··· SOURCE DATA

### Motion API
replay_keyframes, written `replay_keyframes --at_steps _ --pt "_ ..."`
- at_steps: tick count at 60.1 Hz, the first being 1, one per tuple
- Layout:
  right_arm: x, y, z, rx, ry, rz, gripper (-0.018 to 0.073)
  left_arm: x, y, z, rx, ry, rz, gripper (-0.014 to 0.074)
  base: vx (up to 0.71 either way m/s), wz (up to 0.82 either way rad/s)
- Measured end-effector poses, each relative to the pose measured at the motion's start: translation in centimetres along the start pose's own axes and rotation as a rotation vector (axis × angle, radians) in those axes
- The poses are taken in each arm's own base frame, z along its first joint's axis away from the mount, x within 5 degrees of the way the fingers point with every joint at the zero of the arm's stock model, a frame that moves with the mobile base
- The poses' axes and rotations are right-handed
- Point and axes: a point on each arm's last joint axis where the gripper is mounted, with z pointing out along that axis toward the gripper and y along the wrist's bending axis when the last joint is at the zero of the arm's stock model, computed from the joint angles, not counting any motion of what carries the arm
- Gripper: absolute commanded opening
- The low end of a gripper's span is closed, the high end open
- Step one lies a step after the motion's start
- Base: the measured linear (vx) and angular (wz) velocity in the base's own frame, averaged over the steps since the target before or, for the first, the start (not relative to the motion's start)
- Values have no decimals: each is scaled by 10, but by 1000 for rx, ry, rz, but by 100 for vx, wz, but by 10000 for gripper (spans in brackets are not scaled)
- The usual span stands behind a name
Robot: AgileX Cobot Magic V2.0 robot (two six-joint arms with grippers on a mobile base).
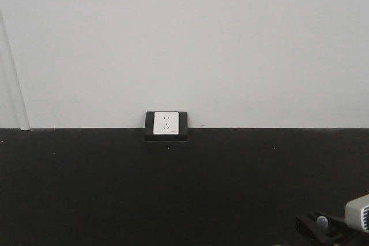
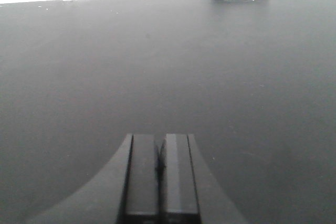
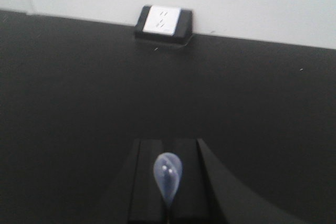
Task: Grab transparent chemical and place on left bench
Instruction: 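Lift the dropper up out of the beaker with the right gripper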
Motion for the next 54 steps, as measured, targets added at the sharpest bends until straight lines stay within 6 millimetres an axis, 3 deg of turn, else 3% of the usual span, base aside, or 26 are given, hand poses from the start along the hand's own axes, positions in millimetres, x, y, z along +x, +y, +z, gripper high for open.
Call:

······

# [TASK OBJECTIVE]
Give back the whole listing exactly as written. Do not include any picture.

# [SOLVED PROBLEM]
### Motion API
replay_keyframes, written `replay_keyframes --at_steps _ --pt "_ ..."`
- at_steps: tick count at 60.1 Hz, the first being 1, one per tuple
- Layout:
  right_arm: x, y, z, rx, ry, rz, gripper (-0.018 to 0.073)
  left_arm: x, y, z, rx, ry, rz, gripper (-0.014 to 0.074)
  base: vx (up to 0.71 either way m/s), wz (up to 0.82 either way rad/s)
- Measured end-effector poses, each relative to the pose measured at the motion's start: translation in centimetres along the start pose's own axes and rotation as a rotation vector (axis × angle, radians) in those axes
- The poses are taken in each arm's own base frame, z along its first joint's axis away from the mount, x within 5 degrees of the way the fingers point with every joint at the zero of the arm's stock model, a frame that moves with the mobile base
- The poses' axes and rotations are right-handed
- Point and axes: a point on each arm's last joint axis where the gripper is mounted, with z pointing out along that axis toward the gripper and y along the wrist's bending axis when the last joint is at the zero of the arm's stock model, computed from the joint angles, not counting any motion of what carries the arm
- Gripper: absolute commanded opening
- The low end of a gripper's span is closed, the high end open
- Step one lies a step after the motion's start
- Base: the measured linear (vx) and angular (wz) velocity in the base's own frame, averaged over the steps since the target before or, for the first, the start (not relative to the motion's start)
- Values have no decimals: each is scaled by 10, but by 1000 for rx, ry, rz, but by 100 for vx, wz, but by 10000 for gripper (spans in brackets are not scaled)
- The usual span stands behind a name
Robot: AgileX Cobot Magic V2.0 robot (two six-joint arms with grippers on a mobile base).
Task: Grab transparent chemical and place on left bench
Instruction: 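Lift the dropper up out of the beaker with the right gripper
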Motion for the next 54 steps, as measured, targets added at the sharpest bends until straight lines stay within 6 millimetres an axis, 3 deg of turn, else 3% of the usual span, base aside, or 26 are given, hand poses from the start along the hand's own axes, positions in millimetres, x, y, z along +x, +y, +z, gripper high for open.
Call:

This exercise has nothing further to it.